In the entries below, find each line with the word "gripper" and pull it out.
Exercise materials below:
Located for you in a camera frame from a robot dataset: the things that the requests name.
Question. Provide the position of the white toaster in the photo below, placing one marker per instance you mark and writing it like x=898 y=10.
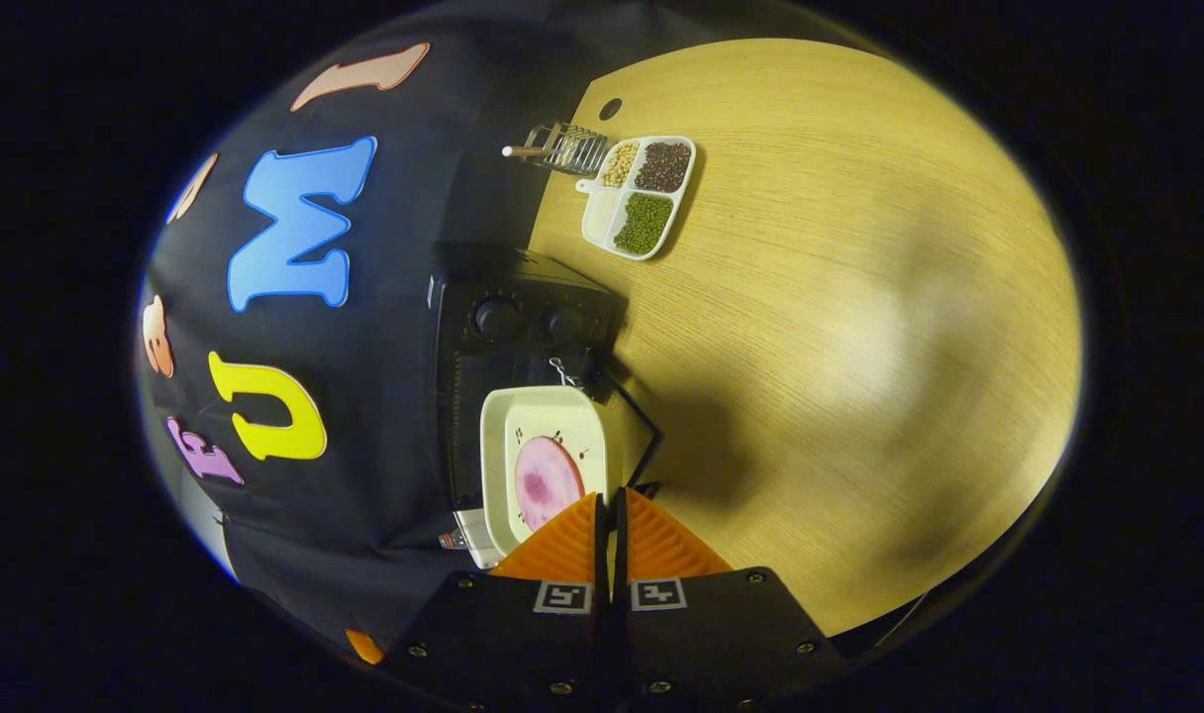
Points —
x=478 y=535

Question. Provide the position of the black backdrop cloth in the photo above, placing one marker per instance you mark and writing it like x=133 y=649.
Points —
x=394 y=297

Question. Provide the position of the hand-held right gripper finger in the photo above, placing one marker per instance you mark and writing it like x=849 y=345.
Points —
x=604 y=564
x=619 y=564

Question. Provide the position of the green mung beans pile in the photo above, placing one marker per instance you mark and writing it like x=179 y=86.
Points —
x=644 y=222

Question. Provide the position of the black electric oven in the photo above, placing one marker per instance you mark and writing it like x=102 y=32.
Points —
x=523 y=297

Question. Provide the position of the yellow soybeans pile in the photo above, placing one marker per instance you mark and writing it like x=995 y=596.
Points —
x=618 y=164

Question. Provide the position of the pink ham slice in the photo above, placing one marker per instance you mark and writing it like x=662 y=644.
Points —
x=545 y=480

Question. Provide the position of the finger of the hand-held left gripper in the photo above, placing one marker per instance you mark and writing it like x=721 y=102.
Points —
x=364 y=646

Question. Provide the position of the cream square plate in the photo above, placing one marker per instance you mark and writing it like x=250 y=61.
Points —
x=538 y=411

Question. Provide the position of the white divided bean tray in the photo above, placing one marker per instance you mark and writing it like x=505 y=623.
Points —
x=602 y=213

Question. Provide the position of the dark red beans pile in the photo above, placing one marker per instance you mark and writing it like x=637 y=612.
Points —
x=663 y=165
End of Exercise materials.
### Final answer
Question. Provide the position of the hand-held right gripper finger in the photo above, placing one marker per instance you mark and writing it like x=849 y=345.
Question. Provide the position of the finger of the hand-held left gripper in the photo above, placing one marker per instance you mark and writing it like x=721 y=102.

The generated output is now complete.